■ **PROBLEM TO WORK ON**
What you return should be the lines of the data containing "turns", each in full.

■ **SOURCE MATERIAL**
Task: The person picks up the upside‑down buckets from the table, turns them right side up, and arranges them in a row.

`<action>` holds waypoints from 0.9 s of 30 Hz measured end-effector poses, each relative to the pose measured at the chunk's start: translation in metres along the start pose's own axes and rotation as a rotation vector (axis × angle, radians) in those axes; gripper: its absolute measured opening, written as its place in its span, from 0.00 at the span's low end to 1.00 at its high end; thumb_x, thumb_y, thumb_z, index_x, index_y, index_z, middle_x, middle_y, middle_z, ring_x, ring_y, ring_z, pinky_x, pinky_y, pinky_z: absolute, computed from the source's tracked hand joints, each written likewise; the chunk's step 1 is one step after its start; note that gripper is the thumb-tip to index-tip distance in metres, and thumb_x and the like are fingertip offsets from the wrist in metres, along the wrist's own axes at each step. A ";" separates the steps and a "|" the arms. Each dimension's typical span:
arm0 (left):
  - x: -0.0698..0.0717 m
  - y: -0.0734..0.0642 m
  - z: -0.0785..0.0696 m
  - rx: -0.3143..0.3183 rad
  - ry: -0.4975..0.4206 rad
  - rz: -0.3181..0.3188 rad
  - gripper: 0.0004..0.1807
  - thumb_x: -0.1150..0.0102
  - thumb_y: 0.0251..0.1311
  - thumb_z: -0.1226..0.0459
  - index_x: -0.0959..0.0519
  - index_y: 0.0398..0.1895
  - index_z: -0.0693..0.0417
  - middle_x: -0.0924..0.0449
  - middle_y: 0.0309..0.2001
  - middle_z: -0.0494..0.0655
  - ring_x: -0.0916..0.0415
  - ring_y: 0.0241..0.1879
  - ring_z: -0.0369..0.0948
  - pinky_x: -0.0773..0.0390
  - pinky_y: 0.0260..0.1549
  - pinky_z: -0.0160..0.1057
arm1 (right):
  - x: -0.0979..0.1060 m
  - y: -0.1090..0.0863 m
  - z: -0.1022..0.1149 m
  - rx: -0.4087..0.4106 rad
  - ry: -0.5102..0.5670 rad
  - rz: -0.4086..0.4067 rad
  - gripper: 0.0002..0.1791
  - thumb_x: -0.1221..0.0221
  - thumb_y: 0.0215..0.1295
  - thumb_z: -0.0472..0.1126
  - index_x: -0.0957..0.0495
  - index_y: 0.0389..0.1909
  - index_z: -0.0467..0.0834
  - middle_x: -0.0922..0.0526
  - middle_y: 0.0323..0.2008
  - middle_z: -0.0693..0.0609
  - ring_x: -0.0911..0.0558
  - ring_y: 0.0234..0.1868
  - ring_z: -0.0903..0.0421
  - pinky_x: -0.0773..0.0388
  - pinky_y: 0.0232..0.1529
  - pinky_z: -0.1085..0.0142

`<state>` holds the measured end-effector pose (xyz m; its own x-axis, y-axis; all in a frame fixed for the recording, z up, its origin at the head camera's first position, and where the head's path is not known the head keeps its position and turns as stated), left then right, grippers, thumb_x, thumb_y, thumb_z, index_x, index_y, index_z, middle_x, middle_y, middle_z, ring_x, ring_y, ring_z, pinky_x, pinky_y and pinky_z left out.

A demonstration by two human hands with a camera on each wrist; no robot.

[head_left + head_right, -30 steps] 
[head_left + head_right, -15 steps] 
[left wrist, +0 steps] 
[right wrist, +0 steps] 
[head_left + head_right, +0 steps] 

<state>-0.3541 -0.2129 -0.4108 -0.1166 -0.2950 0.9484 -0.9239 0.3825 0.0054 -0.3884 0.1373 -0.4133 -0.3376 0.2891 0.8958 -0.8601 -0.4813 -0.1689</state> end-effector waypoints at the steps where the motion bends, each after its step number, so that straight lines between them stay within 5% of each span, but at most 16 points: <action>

■ **SOLUTION FOR THIS EXERCISE**
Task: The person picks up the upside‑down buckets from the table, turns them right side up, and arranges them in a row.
`<state>` holds the measured end-effector pose (xyz m; its own x-axis, y-axis; all in a frame fixed for the recording, z up, its origin at the head camera's first position, and where the head's path is not known the head keeps its position and turns as stated), left then right, grippers, thumb_x, thumb_y, thumb_z, index_x, index_y, index_z, middle_x, middle_y, middle_z, ring_x, ring_y, ring_z, pinky_x, pinky_y and pinky_z left out.

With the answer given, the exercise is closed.